Elliott fait aussi les affaires de Vincent Bolloré
Les sorties publiques de Vincent Bolloré sont rares. L’assemblée générale de Vivendi qui se tient ce matin sur la fameuse scène de l’Olympia à Paris sera la première occasion d’entendre le président du groupe de médias s’exprimer sur un dossier brûlant, celui d’Elliott et de Telecom Italia.

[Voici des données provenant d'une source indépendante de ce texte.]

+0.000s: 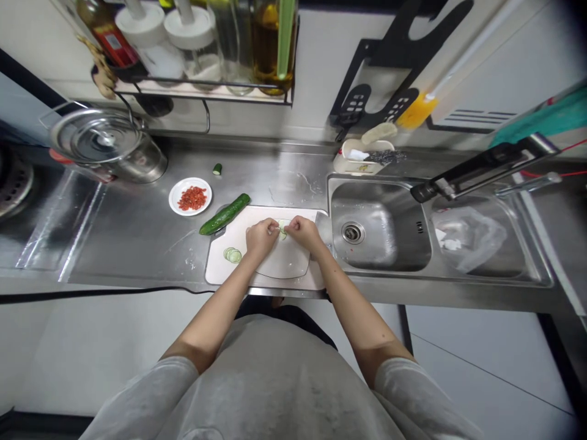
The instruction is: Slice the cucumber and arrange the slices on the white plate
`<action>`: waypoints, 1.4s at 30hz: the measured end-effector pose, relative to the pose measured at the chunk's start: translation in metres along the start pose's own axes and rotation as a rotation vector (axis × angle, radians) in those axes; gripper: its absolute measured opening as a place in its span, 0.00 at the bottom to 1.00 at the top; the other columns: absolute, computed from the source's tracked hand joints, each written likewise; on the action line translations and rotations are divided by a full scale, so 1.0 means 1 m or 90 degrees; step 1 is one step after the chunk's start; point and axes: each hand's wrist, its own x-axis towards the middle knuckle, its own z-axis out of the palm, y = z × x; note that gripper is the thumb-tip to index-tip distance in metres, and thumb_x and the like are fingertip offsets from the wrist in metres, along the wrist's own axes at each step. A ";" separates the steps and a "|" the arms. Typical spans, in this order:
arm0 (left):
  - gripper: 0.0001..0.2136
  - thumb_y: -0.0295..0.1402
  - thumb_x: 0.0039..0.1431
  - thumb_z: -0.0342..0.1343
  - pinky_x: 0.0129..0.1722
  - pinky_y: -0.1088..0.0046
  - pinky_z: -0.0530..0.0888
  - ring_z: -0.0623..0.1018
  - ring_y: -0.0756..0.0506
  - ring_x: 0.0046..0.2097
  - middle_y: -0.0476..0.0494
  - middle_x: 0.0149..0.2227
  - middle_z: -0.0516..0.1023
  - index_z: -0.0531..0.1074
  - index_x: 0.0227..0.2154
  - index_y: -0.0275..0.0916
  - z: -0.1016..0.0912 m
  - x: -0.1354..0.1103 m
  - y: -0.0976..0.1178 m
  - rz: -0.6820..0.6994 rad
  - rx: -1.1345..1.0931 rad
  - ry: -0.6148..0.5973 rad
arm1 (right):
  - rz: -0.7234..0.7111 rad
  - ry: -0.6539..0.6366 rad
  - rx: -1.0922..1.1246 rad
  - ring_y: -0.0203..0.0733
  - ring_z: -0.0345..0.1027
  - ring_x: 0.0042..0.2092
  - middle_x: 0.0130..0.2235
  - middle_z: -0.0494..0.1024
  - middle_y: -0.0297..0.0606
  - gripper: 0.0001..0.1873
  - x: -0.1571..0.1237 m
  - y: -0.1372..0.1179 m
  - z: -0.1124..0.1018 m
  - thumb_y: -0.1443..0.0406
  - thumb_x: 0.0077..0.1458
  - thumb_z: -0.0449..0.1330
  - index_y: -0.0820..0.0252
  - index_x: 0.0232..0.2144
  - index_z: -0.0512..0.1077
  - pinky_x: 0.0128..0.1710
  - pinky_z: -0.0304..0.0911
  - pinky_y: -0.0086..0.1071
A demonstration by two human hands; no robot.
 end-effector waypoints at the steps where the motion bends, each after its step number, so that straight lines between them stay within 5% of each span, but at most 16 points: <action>1: 0.08 0.32 0.53 0.56 0.42 0.70 0.64 0.73 0.46 0.36 0.48 0.34 0.77 0.75 0.36 0.45 0.000 0.001 -0.002 0.007 -0.009 0.004 | -0.017 -0.013 0.017 0.33 0.59 0.27 0.24 0.69 0.28 0.10 0.000 -0.001 -0.001 0.58 0.44 0.61 0.58 0.22 0.66 0.27 0.53 0.27; 7: 0.13 0.33 0.57 0.53 0.43 0.71 0.67 0.72 0.46 0.40 0.43 0.43 0.76 0.74 0.44 0.41 -0.006 0.001 -0.006 -0.003 -0.281 -0.030 | -0.098 -0.129 0.188 0.32 0.59 0.25 0.23 0.70 0.29 0.14 0.000 -0.009 -0.011 0.55 0.45 0.63 0.58 0.24 0.66 0.25 0.54 0.26; 13: 0.19 0.38 0.53 0.57 0.28 0.78 0.62 0.71 0.52 0.31 0.46 0.37 0.77 0.70 0.49 0.42 -0.012 -0.007 -0.005 -0.156 -0.499 -0.207 | -0.091 -0.224 0.311 0.32 0.64 0.26 0.25 0.74 0.31 0.14 0.000 -0.015 -0.016 0.56 0.45 0.64 0.58 0.25 0.65 0.25 0.58 0.26; 19: 0.28 0.36 0.42 0.65 0.25 0.80 0.55 0.67 0.55 0.27 0.52 0.27 0.73 0.69 0.50 0.42 -0.010 -0.007 -0.012 -0.161 -0.583 -0.265 | -0.097 -0.260 0.305 0.33 0.66 0.28 0.27 0.76 0.32 0.10 0.000 -0.015 -0.018 0.59 0.46 0.62 0.58 0.24 0.67 0.27 0.61 0.26; 24: 0.20 0.34 0.42 0.63 0.27 0.79 0.59 0.65 0.55 0.26 0.52 0.27 0.72 0.72 0.42 0.38 -0.002 -0.004 -0.012 -0.103 -0.514 -0.153 | -0.090 -0.205 0.201 0.31 0.60 0.24 0.21 0.69 0.27 0.10 0.007 -0.009 -0.016 0.59 0.43 0.62 0.58 0.23 0.66 0.24 0.55 0.26; 29: 0.11 0.31 0.45 0.59 0.31 0.76 0.62 0.65 0.53 0.26 0.53 0.26 0.72 0.74 0.36 0.41 0.007 0.002 -0.014 -0.048 -0.273 -0.052 | -0.075 -0.120 0.002 0.33 0.59 0.26 0.21 0.67 0.28 0.08 0.014 -0.006 -0.013 0.60 0.42 0.61 0.58 0.21 0.67 0.26 0.52 0.26; 42: 0.10 0.30 0.51 0.56 0.40 0.69 0.62 0.74 0.43 0.39 0.47 0.32 0.77 0.73 0.38 0.46 0.013 0.011 0.002 -0.019 0.086 -0.011 | -0.047 -0.068 -0.212 0.36 0.57 0.27 0.25 0.69 0.33 0.04 0.021 -0.004 -0.004 0.65 0.46 0.58 0.57 0.23 0.64 0.26 0.47 0.29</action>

Depuis un mois, le fonds activiste américain critique la stratégie de Vivendi en Italie, reprochant au groupe français de mal s’occuper de sa filiale Telecom Italia.
Avec 9% du capital, et soutenu publiquement ou en coulisses par plusieurs actionnaires de Telecom Italia, Elliott compte nommer six administrateurs au conseil de l’opérateur pour faire entendre sa voix. Evidemment pour pousser une stratégie qu’il juge plus créatrice de valeur.
Une agitation qui n’est pas d’ailleurs pour déplaire au gouvernement italien, agacé ces derniers mois par le comportement de Vivendi sur plusieurs dossiers, notamment chez Mediaset, le groupe de Silvio Berlusconi.
Jusqu’à présent Vivendi a toujours fermement rejeté les demandes d’Elliott. Et il faut s’attendre à ce que Vincent Bolloré réaffirme publiquement cette position ce matin devant ses actionnaires.
Pourtant, en bon financier, Vincent Bolloré ne peut que se féliciter de l’activisme d’Elliott. Depuis l’irruption du fonds américain chez Telecom Italia début mars, le cours de Bourse de l’opérateur a bondi de 16%. De quoi combler une partie de la moins-value dont Vivendi peine à se défaire chez Telecom Italia.
Ironiquement, et même s’il s’en défendra publiquement, une victoire d’Elliott lors de l’assemblée générale de Telecom Italia la semaine prochaine ferait finalement les affaires de Vivendi et de son premier actionnaire, Vincent Bolloré.